▶ [ABOUT THIS TASK]: Which lines come from the start of the records through the line that holds "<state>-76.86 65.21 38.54"? Write them out word for word.

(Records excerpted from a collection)
__________________________________________________
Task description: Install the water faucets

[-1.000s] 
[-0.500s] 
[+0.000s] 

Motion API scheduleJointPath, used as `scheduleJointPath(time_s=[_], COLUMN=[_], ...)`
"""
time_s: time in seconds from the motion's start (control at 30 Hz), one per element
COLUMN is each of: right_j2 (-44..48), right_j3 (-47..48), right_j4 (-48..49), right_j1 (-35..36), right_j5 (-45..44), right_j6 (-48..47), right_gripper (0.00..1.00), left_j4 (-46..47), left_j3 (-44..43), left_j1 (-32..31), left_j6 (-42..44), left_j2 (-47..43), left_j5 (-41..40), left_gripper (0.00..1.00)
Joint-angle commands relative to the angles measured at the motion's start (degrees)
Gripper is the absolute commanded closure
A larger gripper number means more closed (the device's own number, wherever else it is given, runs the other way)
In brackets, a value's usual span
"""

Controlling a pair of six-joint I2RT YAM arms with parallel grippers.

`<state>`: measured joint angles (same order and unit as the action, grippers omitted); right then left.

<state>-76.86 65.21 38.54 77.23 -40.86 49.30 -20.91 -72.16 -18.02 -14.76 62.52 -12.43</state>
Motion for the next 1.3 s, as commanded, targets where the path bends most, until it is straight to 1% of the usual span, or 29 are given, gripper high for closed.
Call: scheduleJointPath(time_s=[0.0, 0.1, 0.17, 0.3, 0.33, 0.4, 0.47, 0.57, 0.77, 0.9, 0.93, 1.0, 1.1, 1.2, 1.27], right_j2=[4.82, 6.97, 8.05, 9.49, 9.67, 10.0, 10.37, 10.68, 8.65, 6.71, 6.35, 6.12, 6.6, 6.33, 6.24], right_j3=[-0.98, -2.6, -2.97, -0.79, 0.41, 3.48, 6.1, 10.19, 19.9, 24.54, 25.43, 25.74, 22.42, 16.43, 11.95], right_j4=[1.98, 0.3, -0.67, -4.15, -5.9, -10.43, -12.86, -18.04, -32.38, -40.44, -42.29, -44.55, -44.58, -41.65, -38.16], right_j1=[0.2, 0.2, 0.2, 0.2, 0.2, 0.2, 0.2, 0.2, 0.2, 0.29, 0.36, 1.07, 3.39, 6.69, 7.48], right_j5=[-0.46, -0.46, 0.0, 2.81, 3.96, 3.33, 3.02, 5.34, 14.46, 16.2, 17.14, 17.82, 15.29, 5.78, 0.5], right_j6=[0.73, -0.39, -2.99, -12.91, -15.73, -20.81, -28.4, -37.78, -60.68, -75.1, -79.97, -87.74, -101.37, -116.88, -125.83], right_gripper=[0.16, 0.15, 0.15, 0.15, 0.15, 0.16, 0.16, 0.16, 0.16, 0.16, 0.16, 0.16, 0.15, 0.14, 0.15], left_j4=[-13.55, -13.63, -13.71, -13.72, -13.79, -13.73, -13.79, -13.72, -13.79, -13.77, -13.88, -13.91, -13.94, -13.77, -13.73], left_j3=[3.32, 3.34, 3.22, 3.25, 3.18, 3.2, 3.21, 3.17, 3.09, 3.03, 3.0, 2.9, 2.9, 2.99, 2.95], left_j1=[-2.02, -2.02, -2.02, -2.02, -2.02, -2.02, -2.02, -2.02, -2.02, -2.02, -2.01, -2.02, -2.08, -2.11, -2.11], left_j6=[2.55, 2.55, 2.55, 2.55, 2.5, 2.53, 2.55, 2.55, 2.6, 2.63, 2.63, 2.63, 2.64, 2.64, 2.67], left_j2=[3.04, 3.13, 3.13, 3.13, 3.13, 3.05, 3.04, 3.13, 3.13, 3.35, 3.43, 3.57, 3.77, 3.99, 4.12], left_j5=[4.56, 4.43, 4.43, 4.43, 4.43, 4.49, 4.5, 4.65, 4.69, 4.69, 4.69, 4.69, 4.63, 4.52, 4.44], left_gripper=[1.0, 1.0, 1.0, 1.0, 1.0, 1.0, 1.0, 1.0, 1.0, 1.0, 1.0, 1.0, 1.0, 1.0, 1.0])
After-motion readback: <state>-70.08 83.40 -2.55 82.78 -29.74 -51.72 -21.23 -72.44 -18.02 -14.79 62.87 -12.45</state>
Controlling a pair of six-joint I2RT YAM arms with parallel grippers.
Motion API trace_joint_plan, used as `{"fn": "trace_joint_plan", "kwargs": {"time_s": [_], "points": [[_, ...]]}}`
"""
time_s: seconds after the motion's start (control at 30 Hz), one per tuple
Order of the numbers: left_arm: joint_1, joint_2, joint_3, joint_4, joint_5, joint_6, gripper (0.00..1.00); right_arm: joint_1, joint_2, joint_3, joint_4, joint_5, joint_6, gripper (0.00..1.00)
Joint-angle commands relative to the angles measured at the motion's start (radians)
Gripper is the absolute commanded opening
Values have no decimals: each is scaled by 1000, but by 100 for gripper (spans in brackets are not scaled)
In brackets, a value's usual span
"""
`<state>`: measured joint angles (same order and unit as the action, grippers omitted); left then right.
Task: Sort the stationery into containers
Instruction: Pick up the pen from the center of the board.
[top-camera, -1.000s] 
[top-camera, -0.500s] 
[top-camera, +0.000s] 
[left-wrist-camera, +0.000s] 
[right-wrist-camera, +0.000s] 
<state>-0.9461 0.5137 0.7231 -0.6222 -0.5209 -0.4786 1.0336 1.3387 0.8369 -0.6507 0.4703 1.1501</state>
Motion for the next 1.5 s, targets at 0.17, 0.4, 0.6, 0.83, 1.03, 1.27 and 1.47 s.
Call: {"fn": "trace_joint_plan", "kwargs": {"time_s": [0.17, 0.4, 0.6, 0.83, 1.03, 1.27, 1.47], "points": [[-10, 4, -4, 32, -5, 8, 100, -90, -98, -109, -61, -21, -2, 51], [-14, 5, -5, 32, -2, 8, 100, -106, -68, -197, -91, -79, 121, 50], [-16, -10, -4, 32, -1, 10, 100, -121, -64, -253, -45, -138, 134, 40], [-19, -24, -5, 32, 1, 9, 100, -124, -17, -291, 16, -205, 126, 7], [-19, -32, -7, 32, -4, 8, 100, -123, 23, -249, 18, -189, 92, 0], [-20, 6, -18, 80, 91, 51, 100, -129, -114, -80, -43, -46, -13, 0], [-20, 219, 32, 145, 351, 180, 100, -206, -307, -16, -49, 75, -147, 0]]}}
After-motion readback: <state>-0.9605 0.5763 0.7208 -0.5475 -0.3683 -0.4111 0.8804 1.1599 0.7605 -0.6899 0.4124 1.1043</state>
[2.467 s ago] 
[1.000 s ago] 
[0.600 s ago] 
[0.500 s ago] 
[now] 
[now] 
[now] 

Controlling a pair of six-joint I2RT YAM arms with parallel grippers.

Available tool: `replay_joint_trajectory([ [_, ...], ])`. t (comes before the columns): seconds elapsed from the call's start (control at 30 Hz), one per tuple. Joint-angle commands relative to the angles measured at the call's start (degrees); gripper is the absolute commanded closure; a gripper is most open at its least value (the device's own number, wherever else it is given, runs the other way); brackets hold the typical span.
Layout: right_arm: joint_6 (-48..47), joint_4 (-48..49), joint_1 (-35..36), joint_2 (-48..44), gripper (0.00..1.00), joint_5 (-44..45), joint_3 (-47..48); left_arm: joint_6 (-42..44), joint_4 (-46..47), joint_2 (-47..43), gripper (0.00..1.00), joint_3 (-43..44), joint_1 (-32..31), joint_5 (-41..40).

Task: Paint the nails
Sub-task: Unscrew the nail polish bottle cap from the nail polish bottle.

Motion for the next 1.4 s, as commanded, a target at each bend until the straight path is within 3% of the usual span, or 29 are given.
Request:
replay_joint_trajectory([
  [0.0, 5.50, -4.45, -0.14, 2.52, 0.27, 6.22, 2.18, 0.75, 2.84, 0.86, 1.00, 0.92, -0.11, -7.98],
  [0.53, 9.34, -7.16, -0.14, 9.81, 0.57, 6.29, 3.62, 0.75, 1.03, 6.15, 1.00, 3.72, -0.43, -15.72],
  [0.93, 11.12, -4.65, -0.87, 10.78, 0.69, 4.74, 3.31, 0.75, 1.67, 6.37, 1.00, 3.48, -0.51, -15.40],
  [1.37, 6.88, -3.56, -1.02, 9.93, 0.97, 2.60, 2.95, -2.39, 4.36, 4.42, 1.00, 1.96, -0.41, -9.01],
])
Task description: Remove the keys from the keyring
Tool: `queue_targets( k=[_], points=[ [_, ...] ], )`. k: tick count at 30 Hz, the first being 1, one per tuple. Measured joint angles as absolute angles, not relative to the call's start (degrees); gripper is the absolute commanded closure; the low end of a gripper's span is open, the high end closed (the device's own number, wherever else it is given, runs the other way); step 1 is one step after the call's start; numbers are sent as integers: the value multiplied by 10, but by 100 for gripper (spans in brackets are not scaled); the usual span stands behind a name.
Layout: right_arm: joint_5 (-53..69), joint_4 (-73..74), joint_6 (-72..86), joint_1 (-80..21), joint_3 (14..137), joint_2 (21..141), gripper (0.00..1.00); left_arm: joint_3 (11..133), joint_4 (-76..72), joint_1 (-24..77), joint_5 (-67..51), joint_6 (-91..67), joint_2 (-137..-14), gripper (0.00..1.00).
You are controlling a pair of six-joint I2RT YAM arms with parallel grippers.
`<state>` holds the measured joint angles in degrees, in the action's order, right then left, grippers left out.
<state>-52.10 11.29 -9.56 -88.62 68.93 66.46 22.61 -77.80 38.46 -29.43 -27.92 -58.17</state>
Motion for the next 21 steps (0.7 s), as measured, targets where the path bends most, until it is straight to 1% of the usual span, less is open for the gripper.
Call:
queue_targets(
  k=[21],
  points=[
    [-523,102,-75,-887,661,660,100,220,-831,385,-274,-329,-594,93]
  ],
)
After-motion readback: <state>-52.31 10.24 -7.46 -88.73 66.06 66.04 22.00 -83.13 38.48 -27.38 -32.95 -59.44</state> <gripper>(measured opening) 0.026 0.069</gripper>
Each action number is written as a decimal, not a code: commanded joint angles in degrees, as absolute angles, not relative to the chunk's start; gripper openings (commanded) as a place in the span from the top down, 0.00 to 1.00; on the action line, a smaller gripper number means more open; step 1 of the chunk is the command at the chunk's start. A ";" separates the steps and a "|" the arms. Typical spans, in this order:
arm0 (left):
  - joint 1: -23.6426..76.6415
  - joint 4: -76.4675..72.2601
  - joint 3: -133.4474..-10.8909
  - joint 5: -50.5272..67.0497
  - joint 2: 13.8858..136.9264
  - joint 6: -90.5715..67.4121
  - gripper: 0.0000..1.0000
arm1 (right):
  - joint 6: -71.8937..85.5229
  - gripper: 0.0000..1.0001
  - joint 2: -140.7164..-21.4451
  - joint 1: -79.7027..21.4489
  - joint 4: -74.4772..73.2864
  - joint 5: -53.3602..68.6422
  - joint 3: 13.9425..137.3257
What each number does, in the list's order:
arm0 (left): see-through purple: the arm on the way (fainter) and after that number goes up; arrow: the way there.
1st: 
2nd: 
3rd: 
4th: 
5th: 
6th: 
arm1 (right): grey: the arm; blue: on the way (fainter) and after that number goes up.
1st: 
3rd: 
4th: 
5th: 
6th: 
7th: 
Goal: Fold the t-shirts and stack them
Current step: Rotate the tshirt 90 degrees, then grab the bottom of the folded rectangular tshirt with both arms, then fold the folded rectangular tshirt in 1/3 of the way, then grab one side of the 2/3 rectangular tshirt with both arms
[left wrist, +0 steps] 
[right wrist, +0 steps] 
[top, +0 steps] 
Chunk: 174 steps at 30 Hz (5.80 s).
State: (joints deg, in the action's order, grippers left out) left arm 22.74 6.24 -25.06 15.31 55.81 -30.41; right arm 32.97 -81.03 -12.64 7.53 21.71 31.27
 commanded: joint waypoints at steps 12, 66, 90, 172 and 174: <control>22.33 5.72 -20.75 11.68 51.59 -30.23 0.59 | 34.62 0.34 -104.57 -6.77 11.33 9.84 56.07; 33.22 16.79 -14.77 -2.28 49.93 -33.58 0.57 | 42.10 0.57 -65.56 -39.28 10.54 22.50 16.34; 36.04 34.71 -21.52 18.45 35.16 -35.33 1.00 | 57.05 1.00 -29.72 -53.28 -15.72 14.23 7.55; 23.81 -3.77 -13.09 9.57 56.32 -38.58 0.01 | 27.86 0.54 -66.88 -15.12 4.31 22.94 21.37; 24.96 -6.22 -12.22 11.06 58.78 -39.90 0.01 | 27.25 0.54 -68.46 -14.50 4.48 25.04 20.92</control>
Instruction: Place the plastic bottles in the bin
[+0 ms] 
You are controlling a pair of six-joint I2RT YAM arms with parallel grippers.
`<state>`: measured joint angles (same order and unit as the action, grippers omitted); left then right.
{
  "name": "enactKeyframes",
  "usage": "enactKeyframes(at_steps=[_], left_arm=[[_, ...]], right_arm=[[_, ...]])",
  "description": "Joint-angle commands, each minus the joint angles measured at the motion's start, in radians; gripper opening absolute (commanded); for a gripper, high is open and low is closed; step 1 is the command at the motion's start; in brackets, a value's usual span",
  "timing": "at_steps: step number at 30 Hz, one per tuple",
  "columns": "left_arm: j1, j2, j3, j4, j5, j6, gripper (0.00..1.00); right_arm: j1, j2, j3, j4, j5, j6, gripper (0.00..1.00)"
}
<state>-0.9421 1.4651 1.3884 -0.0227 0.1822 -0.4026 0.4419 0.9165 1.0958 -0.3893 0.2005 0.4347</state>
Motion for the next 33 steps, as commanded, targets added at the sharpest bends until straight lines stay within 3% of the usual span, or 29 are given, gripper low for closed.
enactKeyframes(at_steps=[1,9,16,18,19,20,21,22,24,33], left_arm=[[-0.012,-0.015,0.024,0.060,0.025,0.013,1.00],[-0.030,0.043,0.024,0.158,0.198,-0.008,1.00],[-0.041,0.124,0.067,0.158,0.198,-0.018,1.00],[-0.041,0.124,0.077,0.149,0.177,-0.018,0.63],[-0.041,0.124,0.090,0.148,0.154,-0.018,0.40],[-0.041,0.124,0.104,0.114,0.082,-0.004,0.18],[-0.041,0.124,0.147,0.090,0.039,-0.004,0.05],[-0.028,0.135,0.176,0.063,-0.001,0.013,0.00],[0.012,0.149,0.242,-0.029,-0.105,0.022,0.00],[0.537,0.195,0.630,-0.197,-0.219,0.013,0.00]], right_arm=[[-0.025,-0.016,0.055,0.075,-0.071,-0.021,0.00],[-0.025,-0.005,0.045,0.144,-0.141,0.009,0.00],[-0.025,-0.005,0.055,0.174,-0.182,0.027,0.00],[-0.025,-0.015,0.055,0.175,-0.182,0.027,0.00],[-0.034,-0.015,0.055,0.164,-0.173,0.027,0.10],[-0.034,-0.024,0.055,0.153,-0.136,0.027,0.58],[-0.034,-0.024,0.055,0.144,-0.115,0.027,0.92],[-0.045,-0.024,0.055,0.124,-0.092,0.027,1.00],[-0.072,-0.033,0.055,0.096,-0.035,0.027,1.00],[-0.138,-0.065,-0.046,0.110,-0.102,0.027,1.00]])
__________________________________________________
▶ [EXPECTED ANSWER]:
Task description: Install the water faucets

[-1.000s] 
[-0.500s] 
[+0.000s] 

Motion API scheduleJointPath, used as `scheduleJointPath(time_s=[_], COLUMN=[_], ...)`
"""
time_s: time in seconds from the motion's start (control at 30 Hz), one per element
COLUMN is each of: right_j2 (-44..48), right_j3 (-47..48), right_j4 (-48..49), right_j1 (-35..36), right_j5 (-45..44), right_j6 (-48..47), right_gripper (0.00..1.00), left_j4 (-46..47), left_j3 (-44..43), left_j1 (-32..31), left_j6 (-42..44), left_j2 (-47..43), left_j5 (-41..40), left_gripper (0.00..1.00)
Joint-angle commands relative to the angles measured at the motion's start (degrees)
Gripper is the absolute commanded closure
A larger gripper number means more closed (the device's own number, wherever else it is given, runs the other way)
In brackets, a value's usual span
"""

Controlling a pair of six-joint I2RT YAM arms with parallel grippers.

`<state>`: measured joint angles (same order and unit as the action, grippers omitted); right then left.

<state>-76.86 65.21 38.54 77.23 -40.86 49.30 -20.91 -72.16 -18.02 -14.76 62.52 -12.43</state>

That concludes the output for this exercise.